01;00;06;13 - 01;00;29;14
GEOFF
I completely buy that, even if it's not the most optimistic, message so far today. So maybe, Ian, just to just to sort of land the plane on this discussion, you know, if you were going to leave business leaders, people who are building the future of work in the future of organizations with kind of one message from this conversation about what we can do to build the future we want.
01;00;29;20 - 01;00;33;28
GEOFF
What would that be?
01;00;34;00 - 01;00;54;27
IAN
If I was to say one thing to leaders is that, yes, we have to fundamentally reimagine practically every facet of work. But that's not where you start. That's what you understand. That's in North Star that you might be able to keep in your head. But if you drop that in your organization tomorrow, we're going to change everything. If you change everything, you really change nothing.
01;00;54;29 - 01;01;15;18
IAN
But if you understand that that is going to be a gradual evolution as a result of a clear vision as and also the bumps and bruises that you're going to have by coming in contact with the troops at the market and the technology. Then you start to understand what you're really in for. And this is a fundamental reimagining of the organization and of the nature of work.
01;01;15;21 - 01;01;22;27
IAN
The cool thing is you get a front row seat. The nightmare is you get a front row seat,
01;01;22;29 - 01;01;38;25
IAN
you're driving, and if you don't create the environment where you can start to build a picture of what that means for you and for the people that you are leading, you won't be leading them anywhere.
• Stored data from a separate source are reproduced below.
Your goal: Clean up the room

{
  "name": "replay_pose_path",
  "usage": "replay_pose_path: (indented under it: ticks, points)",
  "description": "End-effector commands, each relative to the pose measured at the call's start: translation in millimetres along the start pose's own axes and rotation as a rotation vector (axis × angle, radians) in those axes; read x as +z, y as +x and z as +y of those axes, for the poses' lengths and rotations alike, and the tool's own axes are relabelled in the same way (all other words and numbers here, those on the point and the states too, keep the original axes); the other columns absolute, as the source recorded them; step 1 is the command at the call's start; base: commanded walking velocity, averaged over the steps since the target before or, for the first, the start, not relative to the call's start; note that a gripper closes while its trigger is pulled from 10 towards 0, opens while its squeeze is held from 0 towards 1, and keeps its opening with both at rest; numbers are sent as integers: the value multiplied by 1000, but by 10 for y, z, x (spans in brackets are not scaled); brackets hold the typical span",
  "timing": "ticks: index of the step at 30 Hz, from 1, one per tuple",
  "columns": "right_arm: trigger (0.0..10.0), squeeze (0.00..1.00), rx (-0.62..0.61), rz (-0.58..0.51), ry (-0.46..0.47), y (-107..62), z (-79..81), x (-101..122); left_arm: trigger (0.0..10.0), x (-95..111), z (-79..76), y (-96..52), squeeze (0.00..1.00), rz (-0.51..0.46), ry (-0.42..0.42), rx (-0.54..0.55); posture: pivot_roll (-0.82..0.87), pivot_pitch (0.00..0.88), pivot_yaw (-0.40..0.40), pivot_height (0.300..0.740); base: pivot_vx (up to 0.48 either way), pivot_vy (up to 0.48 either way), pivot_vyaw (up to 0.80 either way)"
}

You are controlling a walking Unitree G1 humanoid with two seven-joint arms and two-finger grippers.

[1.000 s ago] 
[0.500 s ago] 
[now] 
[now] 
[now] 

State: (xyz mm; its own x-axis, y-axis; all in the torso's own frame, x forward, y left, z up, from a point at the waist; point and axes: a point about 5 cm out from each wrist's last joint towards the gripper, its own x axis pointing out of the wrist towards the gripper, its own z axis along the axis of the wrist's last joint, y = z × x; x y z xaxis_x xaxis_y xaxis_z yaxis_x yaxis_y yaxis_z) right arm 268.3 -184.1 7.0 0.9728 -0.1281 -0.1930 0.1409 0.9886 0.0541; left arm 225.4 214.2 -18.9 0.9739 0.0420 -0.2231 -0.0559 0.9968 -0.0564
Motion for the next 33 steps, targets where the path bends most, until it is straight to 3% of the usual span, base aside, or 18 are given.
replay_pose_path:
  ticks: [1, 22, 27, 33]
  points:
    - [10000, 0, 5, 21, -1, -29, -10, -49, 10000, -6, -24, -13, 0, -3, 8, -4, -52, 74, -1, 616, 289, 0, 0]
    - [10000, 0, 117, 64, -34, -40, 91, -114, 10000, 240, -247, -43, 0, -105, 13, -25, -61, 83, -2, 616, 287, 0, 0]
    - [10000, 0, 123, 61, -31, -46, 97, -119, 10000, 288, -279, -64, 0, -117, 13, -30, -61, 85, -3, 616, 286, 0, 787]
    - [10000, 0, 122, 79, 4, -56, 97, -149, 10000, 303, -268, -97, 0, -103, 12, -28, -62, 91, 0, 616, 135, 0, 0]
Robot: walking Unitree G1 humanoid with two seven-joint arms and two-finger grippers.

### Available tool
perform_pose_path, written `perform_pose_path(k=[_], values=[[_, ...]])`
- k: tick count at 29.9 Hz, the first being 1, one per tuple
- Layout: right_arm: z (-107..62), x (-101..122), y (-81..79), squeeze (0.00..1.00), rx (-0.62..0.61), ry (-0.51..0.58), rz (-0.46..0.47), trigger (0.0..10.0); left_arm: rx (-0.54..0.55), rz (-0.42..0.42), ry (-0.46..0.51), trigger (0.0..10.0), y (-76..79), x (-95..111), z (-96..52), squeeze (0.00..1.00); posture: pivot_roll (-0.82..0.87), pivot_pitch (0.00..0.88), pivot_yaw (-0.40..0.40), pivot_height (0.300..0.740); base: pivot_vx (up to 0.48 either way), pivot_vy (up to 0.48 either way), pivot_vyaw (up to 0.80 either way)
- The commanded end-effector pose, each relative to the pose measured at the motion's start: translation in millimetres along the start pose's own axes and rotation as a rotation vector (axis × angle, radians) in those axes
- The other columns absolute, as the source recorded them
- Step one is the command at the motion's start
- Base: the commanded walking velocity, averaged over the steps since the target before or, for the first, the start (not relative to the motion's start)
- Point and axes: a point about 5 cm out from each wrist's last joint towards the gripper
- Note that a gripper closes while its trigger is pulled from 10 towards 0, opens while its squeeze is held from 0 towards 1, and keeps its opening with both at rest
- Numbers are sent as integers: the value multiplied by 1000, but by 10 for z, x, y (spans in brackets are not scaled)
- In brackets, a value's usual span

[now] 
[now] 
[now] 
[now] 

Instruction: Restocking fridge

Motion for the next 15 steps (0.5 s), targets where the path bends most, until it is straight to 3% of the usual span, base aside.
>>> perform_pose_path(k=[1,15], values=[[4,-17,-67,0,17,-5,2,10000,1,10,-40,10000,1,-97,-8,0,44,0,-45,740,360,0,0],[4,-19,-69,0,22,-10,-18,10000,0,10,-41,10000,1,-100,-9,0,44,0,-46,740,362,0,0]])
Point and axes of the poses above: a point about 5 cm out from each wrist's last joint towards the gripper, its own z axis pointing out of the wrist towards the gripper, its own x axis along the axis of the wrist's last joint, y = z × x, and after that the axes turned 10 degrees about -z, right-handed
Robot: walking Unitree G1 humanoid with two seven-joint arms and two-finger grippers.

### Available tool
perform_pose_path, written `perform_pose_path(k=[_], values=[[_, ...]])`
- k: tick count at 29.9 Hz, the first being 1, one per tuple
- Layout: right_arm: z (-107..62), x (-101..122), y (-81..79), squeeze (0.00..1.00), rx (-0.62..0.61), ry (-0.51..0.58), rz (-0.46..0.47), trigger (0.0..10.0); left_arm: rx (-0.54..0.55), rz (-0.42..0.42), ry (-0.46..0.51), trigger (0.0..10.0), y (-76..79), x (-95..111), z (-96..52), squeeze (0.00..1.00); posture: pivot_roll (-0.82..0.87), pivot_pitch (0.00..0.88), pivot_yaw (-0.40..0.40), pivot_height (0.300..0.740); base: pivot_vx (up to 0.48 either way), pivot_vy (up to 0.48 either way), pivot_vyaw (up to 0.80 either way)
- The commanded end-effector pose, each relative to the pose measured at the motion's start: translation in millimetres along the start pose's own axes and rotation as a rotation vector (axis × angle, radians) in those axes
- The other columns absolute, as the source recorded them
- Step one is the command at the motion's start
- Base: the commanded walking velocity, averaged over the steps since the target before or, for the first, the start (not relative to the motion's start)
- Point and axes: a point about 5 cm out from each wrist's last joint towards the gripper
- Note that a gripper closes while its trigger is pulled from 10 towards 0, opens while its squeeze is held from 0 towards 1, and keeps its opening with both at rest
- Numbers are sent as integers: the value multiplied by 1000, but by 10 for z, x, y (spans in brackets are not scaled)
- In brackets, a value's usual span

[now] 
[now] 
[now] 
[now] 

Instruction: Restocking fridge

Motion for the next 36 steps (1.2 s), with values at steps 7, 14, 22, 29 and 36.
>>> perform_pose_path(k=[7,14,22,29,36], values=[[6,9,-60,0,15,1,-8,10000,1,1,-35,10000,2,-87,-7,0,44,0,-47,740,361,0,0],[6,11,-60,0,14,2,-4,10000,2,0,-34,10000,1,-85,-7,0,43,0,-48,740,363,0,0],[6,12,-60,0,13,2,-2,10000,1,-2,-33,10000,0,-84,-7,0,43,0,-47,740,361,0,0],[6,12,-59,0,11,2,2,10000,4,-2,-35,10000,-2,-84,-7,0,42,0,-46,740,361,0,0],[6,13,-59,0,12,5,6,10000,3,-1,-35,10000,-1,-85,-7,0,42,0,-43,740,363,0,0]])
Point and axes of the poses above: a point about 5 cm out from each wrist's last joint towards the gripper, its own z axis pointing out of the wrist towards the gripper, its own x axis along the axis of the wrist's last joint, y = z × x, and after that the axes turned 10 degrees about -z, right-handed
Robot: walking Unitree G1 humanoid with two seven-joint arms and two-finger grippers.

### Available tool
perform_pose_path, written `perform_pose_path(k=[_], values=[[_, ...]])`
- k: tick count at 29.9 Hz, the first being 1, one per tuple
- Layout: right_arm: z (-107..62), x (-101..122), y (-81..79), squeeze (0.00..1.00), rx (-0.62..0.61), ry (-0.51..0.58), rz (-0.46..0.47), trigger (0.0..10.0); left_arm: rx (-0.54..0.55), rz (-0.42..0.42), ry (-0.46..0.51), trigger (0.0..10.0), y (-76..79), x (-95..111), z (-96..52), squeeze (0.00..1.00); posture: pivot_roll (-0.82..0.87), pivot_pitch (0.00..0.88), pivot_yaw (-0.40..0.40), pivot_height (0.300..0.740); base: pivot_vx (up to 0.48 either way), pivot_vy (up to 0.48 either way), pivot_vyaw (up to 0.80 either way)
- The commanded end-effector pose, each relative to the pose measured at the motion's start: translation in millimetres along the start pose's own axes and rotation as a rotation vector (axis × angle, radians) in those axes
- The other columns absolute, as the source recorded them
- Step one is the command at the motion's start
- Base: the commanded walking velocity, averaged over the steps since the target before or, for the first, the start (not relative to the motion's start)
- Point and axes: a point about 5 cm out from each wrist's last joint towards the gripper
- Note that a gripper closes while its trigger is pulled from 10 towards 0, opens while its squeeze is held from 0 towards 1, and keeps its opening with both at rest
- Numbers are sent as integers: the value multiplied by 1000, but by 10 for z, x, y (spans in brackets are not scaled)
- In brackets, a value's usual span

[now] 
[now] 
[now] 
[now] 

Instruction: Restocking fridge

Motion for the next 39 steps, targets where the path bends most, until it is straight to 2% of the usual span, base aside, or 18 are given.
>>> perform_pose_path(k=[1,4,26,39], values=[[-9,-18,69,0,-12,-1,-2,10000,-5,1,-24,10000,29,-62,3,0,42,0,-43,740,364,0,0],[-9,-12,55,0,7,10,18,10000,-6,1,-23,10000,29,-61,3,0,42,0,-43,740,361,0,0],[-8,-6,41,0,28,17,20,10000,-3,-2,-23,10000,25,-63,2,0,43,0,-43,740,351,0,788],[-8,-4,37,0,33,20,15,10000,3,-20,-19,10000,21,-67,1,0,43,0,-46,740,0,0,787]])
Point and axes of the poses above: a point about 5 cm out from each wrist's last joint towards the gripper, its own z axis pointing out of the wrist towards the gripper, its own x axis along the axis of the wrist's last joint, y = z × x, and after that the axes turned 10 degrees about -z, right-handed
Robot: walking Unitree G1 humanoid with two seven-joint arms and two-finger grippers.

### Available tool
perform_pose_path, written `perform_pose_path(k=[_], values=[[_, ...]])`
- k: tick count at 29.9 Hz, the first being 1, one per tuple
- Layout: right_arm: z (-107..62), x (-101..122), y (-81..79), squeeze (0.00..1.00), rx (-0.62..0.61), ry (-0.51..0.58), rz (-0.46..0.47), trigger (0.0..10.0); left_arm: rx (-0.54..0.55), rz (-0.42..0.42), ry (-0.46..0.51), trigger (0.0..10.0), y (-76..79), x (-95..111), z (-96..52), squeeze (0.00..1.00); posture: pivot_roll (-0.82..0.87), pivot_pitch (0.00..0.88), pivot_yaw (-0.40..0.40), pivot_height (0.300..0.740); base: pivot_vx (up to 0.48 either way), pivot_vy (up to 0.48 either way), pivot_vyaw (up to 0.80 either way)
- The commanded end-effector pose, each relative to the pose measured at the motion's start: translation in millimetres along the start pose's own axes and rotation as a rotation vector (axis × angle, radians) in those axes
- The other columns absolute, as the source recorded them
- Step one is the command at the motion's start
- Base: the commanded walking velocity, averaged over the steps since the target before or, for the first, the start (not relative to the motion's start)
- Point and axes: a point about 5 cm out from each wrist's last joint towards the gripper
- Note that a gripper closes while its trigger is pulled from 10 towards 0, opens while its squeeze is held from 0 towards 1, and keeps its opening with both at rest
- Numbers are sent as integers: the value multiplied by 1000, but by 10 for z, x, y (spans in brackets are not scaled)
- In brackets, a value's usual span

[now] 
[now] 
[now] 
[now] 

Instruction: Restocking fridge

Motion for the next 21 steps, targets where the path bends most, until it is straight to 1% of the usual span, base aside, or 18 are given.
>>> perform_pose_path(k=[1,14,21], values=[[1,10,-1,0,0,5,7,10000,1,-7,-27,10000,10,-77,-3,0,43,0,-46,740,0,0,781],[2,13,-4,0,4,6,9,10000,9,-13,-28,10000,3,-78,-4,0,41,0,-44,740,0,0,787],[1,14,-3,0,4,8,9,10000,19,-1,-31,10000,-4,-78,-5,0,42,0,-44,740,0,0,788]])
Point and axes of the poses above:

This is no longer a question of technology.
01;01;38;28 - 01;02;05;10
IAN
This is a discussion about HR, about people, about the organization of work, what work means identity. Because we're all going to be challenged as leaders about how well we shepherd our people through the coming identity crisis, because that's right at our doorstep right now. People attach their worth, their value, and their identity to the work that they do.
01;02;05;10 - 01;02;23;20
IAN
And when all of that shifts, so is a relationship with that. So how do we counsel people through that? How do we make sure that we can support them in a way that they need to get through this in a way that also provides value to the organization? These are going to be dynamics we've never really had to think about before.
01;02;23;22 - 01;02;24;18
IAN
So
01;02;24;21 - 01;02;46;02
IAN
this is not just doing the same old thing better, faster, cheaper. This is really leaning in and saying what's going to matter on the human side of the equation to make this transformation happen. Because honestly, the technology part that's going to be the easy piece. Everything else, that's where the value is going to be.
01;02;46;04 - 01;03;02;00
GEOFF
Well, Ian, I feel like you just blew the door off that answer. And I wish we had another hour or more to dive into. You know, the piece about identity, the human piece, the managing that change? But that'll have to be to be continued. And for today, I wanted to say a big thank you for joining. Really interesting.
01;03;02;00 - 01;03;10;00
GEOFF
We've covered a lot of ground, and I really appreciate your insights.